Transformer-architecture-for-time-series-prediction-using-Pytorch-

Introduction:

Overview Predicting stock market behavior represents a serious challenge for financial analysts due to the random nature of stock market features. These features are often unpredictable and difficult to generalize, making accurate modeling of stock market behavior an extremely difficult problem.

The category under which this problem lies is referred to as technical analysis, which involves the interpretation of price actions in the stock market. This type of analysis focuses primarily on determining the likelihood of a trend continuing or reversing. Technical analysis aims to reflect all available information that could affect the behavior of the trend and assumes that prices tend to follow the same past tendencies.

Deep Learning perspective the technical analysis of stock markets can be seen as a time series problem, where, given a sequence of observations, we aim to predict a fixed-size window of future behaviors based on the trend. A simple solver for this problem can be thought of as computing the linear combination of the input sequence, where a coefficient factor determines the impact of previous time spots at each period. An improved predictor can be constructed by optimizing the predictions of our current model, turning it into an optimization problem on time series data, which is very appropriate for modern deep-learning solvers.

The prediction of our autoregression model can be expressed as:
p = β₁ * yₜ₋₁ + β₂ * yₜ₋₂ + β₃ * yₜ₋₃ + … + βₖ * yₜ₋ₖ Where:

• p: the predicted value.
• yₜ₋ᵢ: the value of the time series at the previous time step 𝑡−𝑖.
• βᵢ: the coefficient representing the weight of each time step's contribution.

Architecture

The proposed architecture is a hybrid of an encoder block adapted from transformers and 1D convolution layers.

Encoder Layer:

The core of the network is an encoder block that is primarily composed of:

• A multi-head self-attention layer, followed by two convolution layers.
• The multi-head layer creates a contextually aware vector of shape (sequence_length, num_features) for each sentence.
• Conv1D layers increase the dimensionality of num_features, enabling detection of more complex features in the context-aware vector.
• Normalization, dropout, and residual connection layers are added to:
  • Stabilize backpropagation.
  • Prevent overfitting.
  • Preserve gradient flow to ensure the model learns effectively.

Transformers:

• The transformer block stacks N encoder blocks to:
  • Obtain contextual awareness from higher to lower-level features.
• Outputs are passed through mapping layers to:
  • Increase the learnability of the model.
  • Match the outputs to the desired output shape (examples, output_sequence_length).

Additional Notes:

• Input and ground truth sequences are normalized before feedforward to ensure better stability during training.
• After predictions, an inverse transformation is applied to:
  • Revert the normalized predictions to their original scale.
  • Facilitate plotting and computation of relative error, which is used for model performance comparison.

Limitations:

• Due to excessive RAM usage, it wasn’t possible to run feedforward on the full test data locally.
• The analysis.csv file for this model was computed using Google Colab.

Hyperparameters and Loss Function

• batch_size: 32
• epochs: 25
• lr: 0.001
• Loss function:
  • Mean Absolute Error (MAE) is used to compute the average of absolute differences between predicted and actual values, making it a straightforward measure of error.
• Resutls:

Running the Main Script with Command-Line Flags

Running Modes:

• --train: Run the script in training mode.

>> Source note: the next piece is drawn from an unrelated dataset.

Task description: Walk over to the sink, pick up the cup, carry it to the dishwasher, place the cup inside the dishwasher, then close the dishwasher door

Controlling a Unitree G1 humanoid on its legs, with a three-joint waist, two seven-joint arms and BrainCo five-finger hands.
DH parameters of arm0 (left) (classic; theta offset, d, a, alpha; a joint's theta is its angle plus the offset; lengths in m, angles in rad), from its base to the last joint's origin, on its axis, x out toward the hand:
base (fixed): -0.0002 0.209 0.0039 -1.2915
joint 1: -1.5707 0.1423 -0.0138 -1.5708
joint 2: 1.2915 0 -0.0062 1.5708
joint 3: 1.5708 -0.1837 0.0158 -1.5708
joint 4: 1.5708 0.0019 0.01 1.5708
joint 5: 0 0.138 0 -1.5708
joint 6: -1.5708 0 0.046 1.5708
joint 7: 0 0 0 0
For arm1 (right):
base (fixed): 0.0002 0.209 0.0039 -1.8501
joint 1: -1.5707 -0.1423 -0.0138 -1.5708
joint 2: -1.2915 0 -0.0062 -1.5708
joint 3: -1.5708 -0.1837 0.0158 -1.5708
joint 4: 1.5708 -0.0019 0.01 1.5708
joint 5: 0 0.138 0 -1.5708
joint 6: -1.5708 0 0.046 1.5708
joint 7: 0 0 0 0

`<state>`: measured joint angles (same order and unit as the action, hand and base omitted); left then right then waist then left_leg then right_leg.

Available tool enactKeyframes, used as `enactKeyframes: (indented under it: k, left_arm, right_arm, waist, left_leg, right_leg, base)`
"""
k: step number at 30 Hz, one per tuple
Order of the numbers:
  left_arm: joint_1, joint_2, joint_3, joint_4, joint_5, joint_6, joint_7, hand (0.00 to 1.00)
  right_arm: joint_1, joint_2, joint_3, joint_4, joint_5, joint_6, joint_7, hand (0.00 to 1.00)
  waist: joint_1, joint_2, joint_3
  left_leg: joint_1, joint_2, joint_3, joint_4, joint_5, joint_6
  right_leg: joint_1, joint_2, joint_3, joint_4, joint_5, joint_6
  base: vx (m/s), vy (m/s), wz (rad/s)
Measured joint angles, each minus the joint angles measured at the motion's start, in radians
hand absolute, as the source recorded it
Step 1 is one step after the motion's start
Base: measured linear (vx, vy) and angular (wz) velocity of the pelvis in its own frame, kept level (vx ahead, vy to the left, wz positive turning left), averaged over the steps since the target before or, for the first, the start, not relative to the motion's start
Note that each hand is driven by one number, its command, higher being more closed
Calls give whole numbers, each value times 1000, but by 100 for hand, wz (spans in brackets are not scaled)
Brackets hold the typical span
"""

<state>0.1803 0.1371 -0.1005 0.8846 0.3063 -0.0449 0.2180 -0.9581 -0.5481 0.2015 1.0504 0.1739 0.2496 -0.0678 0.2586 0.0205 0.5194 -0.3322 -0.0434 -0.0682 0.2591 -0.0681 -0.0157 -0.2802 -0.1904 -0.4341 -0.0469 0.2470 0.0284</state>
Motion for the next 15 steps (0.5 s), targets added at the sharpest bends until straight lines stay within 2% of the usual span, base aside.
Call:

This flag allows you to retrain the model. Generates model.tbh
• --test: Run the script in testing mode. This flag allows you to evaluate the model on a test dataset.
• --analyze: Run the script in analysis mode. This flag allows you to analyze the performance of the model. Generates Model-analysis.csv that contains the average error for each entry in the test data
• --viz: Run the script with visualization. This flag plots how the evaluation of the model improves as the model learns. Generates a plot in model/visualizations

Usage:

To run the main script with desired flags, execute the following command:

python3 main.py [--train] [--test] [--analyze] [--viz] 

Examples:

To train the model and visualize the performance:

python3 main.py --train --viz

To run the Transformer model on an evaluation dataset:

python3 main.py --test